## WHAT IS NEEDED
A bare number is all that is needed: how many lines below contain the string "written"?

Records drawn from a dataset
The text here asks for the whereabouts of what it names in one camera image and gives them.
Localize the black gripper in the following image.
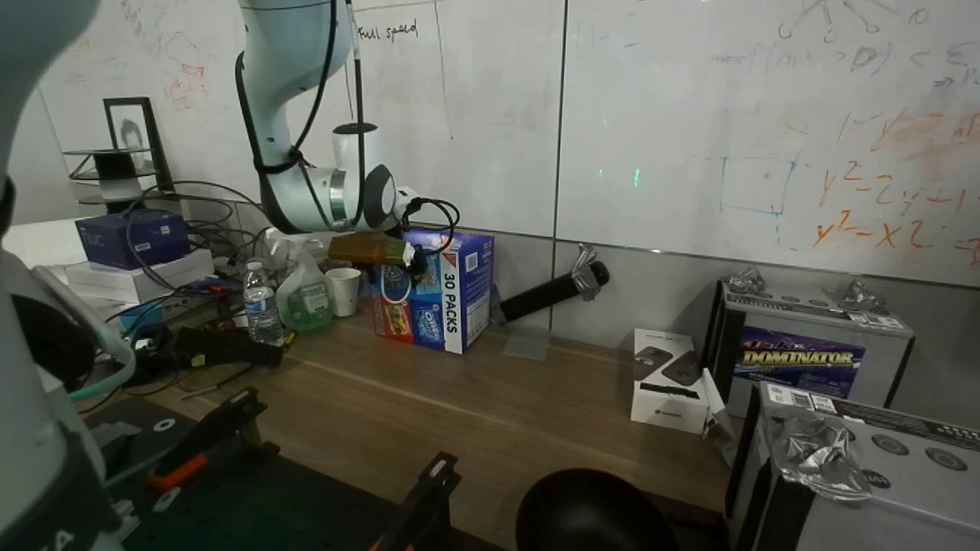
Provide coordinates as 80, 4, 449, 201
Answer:
403, 242, 433, 278

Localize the blue cardboard snack box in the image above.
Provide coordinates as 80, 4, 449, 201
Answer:
372, 225, 498, 357

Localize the white phone box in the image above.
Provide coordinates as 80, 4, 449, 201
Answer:
628, 324, 729, 439

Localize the dark blue storage box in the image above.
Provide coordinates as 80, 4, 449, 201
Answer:
77, 208, 197, 273

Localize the white paper cup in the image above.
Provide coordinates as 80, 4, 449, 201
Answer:
325, 265, 368, 321

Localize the white paper sheet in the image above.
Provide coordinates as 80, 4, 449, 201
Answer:
503, 327, 560, 361

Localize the clear water bottle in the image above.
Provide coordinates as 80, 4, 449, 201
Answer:
241, 261, 287, 349

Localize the black perforated breadboard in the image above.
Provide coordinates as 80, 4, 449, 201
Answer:
100, 396, 493, 551

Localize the black round bowl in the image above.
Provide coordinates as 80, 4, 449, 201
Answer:
514, 466, 680, 551

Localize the large white whiteboard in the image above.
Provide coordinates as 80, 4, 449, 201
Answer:
0, 0, 980, 288

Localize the grey battery Dominator label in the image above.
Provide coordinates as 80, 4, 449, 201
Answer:
704, 273, 919, 410

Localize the crumpled silver foil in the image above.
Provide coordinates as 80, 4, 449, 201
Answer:
769, 407, 883, 501

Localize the plain grey battery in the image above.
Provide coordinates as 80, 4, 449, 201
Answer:
725, 378, 980, 551

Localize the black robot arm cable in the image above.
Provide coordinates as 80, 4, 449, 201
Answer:
230, 0, 467, 261

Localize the black tube mount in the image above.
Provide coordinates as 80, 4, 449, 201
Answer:
498, 255, 614, 327

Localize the black cable bundle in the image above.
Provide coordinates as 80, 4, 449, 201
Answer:
121, 177, 278, 301

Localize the black clamp orange handle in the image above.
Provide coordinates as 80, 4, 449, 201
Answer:
146, 385, 270, 500
372, 454, 467, 551

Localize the black picture frame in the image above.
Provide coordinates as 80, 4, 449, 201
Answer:
100, 96, 177, 197

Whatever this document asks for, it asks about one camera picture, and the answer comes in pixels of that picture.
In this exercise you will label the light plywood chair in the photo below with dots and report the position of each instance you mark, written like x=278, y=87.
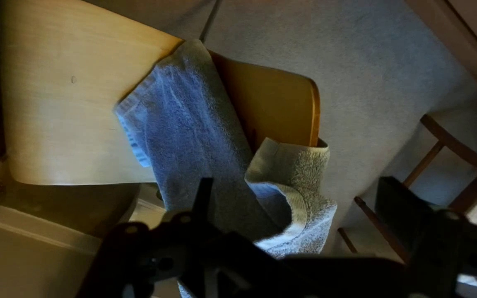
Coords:
x=61, y=110

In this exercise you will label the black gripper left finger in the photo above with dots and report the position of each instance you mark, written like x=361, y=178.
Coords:
x=204, y=199

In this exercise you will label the dark wooden chair frame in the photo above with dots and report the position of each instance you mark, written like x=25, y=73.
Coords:
x=454, y=145

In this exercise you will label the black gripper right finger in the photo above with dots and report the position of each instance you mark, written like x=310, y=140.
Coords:
x=401, y=213

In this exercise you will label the grey-blue terry towel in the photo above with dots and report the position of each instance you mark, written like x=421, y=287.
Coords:
x=194, y=126

## SOLUTION BELOW
5